The CalJ plugin for WordPress (<= 1.5) is vulnerable to missing authorization because its settings class constructor processes a POST request to update the API key and clear caches without verifying user capabilities or nonces. This allows any authenticated user, including Subscribers, to change the plugin's API configuration by sending a crafted request to any admin-side endpoint.

Vulnerable Code

// calj.php
if ( is_admin() ) {
    new CalJSettingsPage();
}

---

// CalJSettingsPage class constructor
public function __construct() {
    if ( isset( $_POST['save-obtained-key'] ) ) {
        // Missing capability check: current_user_can('manage_options')
        // Missing nonce verification: check_admin_referer(...)
        update_option( 'calj_api_key', $_POST['api-key'] );
        // Logic to clear Shabbat cache follows
    }
}

Security Fix

--- a/includes/class-calj-settings-page.php
+++ b/includes/class-calj-settings-page.php
@@ -2,6 +2,10 @@
     public function __construct() {
         if ( isset( $_POST['save-obtained-key'] ) ) {
+            if ( ! current_user_can( 'manage_options' ) ) {
+                return;
+            }
+            check_admin_referer( 'calj_save_key', 'calj_nonce' );
             update_option( 'calj_api_key', sanitize_text_field( $_POST['api-key'] ) );
         }

Exploit Outline

The exploit targets the class constructor of the settings page which is initialized on every admin-side request for authenticated users.
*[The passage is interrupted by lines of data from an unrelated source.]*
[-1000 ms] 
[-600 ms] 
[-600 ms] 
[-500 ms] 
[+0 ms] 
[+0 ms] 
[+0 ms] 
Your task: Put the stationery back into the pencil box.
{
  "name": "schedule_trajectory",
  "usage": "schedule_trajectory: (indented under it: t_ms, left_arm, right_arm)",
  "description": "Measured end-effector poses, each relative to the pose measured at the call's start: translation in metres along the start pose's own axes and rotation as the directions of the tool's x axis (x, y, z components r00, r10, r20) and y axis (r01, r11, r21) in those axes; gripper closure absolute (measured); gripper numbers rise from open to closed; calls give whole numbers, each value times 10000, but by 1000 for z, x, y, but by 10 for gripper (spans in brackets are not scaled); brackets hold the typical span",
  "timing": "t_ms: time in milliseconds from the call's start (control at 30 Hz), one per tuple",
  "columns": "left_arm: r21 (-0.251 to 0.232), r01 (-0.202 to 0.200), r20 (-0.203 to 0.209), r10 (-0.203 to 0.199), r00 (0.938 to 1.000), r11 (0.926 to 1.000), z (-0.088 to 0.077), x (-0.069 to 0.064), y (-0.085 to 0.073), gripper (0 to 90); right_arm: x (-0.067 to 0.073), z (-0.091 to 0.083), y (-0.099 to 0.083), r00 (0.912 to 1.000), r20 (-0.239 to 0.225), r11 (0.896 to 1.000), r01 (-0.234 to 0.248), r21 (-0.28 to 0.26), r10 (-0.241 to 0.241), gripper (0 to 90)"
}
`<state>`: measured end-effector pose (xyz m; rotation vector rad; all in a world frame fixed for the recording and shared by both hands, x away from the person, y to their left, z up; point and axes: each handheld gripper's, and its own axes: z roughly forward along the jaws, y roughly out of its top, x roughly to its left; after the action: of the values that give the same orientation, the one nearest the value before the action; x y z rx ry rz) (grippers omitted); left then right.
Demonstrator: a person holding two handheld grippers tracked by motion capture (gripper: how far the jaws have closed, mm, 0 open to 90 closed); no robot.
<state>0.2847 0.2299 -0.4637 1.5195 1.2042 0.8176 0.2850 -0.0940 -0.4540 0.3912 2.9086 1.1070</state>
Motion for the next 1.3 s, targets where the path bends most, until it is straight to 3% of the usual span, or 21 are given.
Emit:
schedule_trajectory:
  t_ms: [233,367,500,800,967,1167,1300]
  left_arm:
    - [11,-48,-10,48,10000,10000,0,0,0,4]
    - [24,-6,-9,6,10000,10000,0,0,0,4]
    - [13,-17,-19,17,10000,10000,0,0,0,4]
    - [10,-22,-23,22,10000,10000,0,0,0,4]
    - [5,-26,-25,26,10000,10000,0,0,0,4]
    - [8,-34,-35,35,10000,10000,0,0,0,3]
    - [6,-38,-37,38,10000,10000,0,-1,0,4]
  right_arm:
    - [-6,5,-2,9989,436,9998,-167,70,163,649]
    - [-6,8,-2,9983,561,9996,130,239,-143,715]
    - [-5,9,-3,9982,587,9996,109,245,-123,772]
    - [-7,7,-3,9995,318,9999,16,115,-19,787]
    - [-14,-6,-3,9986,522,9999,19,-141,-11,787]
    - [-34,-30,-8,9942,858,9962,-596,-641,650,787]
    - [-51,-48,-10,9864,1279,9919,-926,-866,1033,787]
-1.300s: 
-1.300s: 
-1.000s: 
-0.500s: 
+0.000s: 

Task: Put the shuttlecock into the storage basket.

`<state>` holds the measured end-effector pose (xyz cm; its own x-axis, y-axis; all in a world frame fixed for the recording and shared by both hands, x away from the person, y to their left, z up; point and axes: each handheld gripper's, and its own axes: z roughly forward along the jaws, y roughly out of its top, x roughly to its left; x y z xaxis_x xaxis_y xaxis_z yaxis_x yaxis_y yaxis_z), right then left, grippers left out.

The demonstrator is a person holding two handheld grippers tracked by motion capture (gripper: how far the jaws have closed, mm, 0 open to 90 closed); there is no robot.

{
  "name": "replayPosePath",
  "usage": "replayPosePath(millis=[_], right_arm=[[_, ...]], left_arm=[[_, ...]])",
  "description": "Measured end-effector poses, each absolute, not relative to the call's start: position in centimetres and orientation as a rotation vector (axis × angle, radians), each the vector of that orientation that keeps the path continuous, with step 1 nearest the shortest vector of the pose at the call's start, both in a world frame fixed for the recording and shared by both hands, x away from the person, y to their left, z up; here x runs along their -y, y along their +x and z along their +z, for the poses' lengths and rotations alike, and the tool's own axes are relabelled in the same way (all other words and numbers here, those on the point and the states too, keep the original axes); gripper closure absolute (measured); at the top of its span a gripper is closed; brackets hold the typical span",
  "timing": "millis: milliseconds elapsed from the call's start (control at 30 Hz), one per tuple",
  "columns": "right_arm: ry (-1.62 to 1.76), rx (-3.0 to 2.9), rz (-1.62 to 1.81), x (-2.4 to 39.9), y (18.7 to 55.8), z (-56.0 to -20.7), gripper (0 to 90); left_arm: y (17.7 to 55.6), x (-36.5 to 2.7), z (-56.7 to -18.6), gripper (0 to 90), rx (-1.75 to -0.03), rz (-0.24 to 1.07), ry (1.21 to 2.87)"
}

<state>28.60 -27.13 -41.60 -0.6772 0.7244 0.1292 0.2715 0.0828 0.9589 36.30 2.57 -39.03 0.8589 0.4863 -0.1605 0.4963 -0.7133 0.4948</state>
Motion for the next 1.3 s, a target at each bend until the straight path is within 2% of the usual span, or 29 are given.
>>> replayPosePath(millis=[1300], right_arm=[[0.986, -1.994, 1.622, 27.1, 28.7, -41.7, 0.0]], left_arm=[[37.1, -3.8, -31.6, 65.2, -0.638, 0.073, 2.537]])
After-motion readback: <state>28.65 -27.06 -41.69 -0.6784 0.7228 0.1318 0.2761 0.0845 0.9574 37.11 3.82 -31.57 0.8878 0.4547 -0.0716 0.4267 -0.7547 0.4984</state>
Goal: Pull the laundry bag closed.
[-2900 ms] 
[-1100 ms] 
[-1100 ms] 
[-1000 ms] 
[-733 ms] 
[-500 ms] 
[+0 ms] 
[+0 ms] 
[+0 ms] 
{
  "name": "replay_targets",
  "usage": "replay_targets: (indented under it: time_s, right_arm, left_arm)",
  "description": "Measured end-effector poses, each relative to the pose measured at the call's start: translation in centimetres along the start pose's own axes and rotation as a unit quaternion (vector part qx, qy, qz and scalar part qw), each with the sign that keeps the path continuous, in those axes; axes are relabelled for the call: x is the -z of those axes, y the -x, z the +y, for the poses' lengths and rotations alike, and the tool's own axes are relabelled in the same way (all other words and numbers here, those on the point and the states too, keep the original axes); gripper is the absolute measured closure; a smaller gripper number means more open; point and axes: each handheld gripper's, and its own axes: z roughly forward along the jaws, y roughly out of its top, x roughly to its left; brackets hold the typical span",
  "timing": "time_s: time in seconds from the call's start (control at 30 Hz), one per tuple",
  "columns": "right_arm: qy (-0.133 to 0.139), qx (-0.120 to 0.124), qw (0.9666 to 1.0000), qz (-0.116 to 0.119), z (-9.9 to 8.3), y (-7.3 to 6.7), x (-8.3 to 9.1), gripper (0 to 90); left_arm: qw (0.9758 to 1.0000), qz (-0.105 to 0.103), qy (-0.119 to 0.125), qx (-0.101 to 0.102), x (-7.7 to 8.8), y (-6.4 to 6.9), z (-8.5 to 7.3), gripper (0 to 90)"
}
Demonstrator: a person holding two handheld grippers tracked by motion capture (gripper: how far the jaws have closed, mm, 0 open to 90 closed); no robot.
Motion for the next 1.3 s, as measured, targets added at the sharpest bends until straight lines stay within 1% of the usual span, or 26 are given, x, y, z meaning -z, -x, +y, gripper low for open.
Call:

An attacker authenticates as a Subscriber and sends a POST request to /wp-admin/admin-post.php. The payload must include the 'save-obtained-key' parameter to trigger the logic branch, along with the desired 'api-key' value. Because the plugin lacks both capability checks and nonce validations in the constructor, the request is processed, allowing the attacker to update the plugin's API key in the database.